In contrast, the common man has no voice in the process of defining the "brand" of the ephemeral media-defined Democratic Party.

So, it seems reasonable for us to support (donate to) candidates in local Democratic organizations and 3rd party candidates.
+6 # dquandle 2018-07-10 09:29
Why would the "Democrats" support a Republican/Trum p bill gutting the trivial economic protections we have against Wall Street and the plutocrats?





and throughout the years:
-2 # JCM 2018-07-10 14:36
dquandle: Without reading your references I would guess that money come down to it. As in most things in politics.
+4 # dquandle 2018-07-10 09:31
+6 # dquandle 2018-07-10 09:34
Eliminating the bill was a top priority for Trump. So why did any Dems vote for it?

+5 # dquandle 2018-07-10 09:37
Eliminating the bill was a top priority for Trump. So why did any Dems vote for it?

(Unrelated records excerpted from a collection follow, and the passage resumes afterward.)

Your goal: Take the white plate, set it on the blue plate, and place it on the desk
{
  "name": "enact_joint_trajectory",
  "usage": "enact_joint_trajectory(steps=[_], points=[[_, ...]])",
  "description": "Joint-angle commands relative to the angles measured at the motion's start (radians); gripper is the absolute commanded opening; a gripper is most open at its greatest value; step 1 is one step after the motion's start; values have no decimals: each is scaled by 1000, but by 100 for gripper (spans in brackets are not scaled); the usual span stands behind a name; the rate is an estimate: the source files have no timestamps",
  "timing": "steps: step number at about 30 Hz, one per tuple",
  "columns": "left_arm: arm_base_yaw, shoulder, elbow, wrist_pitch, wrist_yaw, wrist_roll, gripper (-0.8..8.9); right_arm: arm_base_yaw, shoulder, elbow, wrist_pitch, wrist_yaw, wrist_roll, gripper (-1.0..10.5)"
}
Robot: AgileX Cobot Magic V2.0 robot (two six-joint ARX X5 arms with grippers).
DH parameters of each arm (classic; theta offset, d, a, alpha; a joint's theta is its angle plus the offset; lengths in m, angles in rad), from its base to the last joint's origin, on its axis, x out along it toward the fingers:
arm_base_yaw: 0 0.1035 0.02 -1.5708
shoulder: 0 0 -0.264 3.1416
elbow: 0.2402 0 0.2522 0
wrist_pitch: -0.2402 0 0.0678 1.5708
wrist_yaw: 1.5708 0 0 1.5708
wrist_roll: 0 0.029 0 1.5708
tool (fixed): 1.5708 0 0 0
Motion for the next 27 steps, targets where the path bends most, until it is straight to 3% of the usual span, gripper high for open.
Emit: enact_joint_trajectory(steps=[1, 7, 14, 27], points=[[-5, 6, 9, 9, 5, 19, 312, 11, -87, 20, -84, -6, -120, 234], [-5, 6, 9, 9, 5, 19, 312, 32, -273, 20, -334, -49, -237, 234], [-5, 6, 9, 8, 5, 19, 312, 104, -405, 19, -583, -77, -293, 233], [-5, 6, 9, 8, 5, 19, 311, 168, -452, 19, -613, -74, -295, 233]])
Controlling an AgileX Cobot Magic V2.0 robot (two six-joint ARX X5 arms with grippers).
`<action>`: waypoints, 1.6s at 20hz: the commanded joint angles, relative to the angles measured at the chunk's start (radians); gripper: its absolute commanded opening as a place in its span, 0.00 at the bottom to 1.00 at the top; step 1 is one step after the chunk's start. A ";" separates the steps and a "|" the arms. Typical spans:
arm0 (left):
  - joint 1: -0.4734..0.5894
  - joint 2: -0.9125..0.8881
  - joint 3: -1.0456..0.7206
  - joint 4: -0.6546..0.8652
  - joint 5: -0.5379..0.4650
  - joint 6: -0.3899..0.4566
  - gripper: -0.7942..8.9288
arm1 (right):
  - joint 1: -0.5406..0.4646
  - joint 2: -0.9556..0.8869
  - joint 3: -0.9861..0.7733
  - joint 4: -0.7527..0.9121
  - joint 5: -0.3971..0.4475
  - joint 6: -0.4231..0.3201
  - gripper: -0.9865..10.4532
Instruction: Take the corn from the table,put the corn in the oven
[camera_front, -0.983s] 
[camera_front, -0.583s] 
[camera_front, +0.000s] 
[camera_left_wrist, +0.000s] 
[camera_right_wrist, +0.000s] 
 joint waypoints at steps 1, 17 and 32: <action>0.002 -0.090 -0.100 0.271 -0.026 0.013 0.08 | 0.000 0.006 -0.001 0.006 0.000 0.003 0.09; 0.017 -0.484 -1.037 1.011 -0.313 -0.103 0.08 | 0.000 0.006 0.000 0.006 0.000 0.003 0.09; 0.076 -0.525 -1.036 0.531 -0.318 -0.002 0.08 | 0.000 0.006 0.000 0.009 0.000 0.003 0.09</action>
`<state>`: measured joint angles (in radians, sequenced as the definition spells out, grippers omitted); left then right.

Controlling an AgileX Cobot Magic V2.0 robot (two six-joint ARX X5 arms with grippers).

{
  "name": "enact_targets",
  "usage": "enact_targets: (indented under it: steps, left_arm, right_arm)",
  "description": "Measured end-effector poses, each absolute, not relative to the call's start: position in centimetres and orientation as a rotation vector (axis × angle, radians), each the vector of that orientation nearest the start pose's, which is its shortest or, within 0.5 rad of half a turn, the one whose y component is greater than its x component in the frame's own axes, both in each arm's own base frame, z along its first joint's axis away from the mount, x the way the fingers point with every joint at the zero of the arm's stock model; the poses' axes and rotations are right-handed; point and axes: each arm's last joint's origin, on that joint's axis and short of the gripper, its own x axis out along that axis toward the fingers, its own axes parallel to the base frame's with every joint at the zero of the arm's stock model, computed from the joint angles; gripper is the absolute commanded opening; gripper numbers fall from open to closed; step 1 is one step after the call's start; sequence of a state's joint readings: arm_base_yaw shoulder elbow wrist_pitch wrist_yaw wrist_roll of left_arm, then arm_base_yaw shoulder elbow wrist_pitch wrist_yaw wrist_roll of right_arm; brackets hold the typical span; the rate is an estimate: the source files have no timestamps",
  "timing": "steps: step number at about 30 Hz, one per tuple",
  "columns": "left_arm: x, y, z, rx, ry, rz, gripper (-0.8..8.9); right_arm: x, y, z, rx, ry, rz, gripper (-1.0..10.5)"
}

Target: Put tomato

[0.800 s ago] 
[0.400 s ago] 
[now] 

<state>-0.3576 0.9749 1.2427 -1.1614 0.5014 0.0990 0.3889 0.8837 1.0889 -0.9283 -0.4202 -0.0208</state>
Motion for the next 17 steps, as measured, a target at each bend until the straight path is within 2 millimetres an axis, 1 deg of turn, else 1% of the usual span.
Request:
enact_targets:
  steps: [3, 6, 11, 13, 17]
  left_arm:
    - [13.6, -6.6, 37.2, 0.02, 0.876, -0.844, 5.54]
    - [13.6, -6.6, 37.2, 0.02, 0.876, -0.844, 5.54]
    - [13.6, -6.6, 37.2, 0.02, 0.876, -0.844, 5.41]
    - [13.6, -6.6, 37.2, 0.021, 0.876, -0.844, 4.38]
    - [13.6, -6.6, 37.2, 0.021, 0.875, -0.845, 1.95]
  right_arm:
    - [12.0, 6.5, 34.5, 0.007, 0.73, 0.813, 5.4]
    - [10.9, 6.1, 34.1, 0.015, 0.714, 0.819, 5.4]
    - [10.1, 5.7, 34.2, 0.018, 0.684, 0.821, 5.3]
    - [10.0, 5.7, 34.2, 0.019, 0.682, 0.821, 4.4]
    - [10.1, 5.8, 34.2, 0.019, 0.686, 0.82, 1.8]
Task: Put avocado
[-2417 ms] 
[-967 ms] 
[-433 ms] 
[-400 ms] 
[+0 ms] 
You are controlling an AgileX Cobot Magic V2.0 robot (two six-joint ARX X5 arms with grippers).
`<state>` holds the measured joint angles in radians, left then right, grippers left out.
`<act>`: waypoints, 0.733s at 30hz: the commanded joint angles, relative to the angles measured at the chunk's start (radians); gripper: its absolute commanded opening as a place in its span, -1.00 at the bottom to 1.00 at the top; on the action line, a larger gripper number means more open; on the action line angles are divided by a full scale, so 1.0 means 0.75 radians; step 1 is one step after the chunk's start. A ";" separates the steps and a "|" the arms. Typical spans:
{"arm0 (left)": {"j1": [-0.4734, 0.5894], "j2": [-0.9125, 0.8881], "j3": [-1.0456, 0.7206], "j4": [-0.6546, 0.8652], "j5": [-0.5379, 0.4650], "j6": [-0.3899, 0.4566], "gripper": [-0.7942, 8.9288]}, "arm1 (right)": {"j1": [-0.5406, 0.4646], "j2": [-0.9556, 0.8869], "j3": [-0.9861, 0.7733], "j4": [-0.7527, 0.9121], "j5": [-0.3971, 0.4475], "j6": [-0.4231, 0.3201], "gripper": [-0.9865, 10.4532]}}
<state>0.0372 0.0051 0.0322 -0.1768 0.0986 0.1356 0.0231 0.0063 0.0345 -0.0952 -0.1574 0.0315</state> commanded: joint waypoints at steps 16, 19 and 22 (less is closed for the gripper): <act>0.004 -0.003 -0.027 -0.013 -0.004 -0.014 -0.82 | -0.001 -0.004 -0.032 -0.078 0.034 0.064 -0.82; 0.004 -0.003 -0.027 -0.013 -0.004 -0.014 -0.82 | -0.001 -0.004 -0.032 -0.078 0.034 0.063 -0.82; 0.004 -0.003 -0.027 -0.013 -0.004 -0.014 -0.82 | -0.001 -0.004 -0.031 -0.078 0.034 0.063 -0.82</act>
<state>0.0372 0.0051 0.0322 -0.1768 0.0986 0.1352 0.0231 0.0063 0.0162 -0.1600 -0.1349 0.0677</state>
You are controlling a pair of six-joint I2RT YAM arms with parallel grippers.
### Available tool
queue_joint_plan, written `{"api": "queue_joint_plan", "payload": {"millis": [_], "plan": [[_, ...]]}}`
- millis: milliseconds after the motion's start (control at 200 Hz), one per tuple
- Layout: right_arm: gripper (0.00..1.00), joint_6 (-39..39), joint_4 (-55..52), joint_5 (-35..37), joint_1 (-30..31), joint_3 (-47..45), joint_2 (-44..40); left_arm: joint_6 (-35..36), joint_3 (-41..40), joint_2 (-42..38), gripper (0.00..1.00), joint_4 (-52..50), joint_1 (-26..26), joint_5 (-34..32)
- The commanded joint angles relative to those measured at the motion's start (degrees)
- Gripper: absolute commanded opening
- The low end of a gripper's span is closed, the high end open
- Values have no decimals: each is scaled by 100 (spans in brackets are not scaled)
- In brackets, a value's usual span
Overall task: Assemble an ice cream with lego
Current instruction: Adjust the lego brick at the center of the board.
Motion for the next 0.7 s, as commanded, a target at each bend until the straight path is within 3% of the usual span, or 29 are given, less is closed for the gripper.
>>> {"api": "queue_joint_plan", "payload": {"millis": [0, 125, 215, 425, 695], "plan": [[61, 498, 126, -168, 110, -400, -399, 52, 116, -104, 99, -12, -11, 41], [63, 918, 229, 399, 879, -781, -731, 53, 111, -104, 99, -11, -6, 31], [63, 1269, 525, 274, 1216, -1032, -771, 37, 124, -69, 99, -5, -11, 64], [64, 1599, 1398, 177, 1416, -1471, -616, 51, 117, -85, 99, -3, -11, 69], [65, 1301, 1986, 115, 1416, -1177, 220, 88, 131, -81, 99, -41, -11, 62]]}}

+1 # Robbee 2018-07-10 09:41
if money is speech we are dumb!
+13 # Porfiry 2018-07-10 10:27
This action is only the final nail in the coffin to assure a depression. The actions leading to the "Roaring 20s" and ultimately the Great Depression were:
1) three tax cuts pushed by Andrew Mellon. Between W. and Trump we've had three,

2) a tariff war,

3) unregulated banking.

Yogi indeed was right: "It's deja vu all over again. The only question is how soon it will happen.
0 # Skeeziks 2018-07-10 15:19
From all that is being said about the Democrats voting for "The Kill" all I can say is now, just where is that fork???
+1 # boredlion 2018-07-10 15:30
What a shell game and supreme con is Crapitalism !
-3 # wrknight 2018-07-10 18:36
The problem is there is no ideal economic system simply because there are no ideal humans. All these wonderful economic theories fail to take that into account.

Bottom Line: humans will find a way to f**k up anything they touch.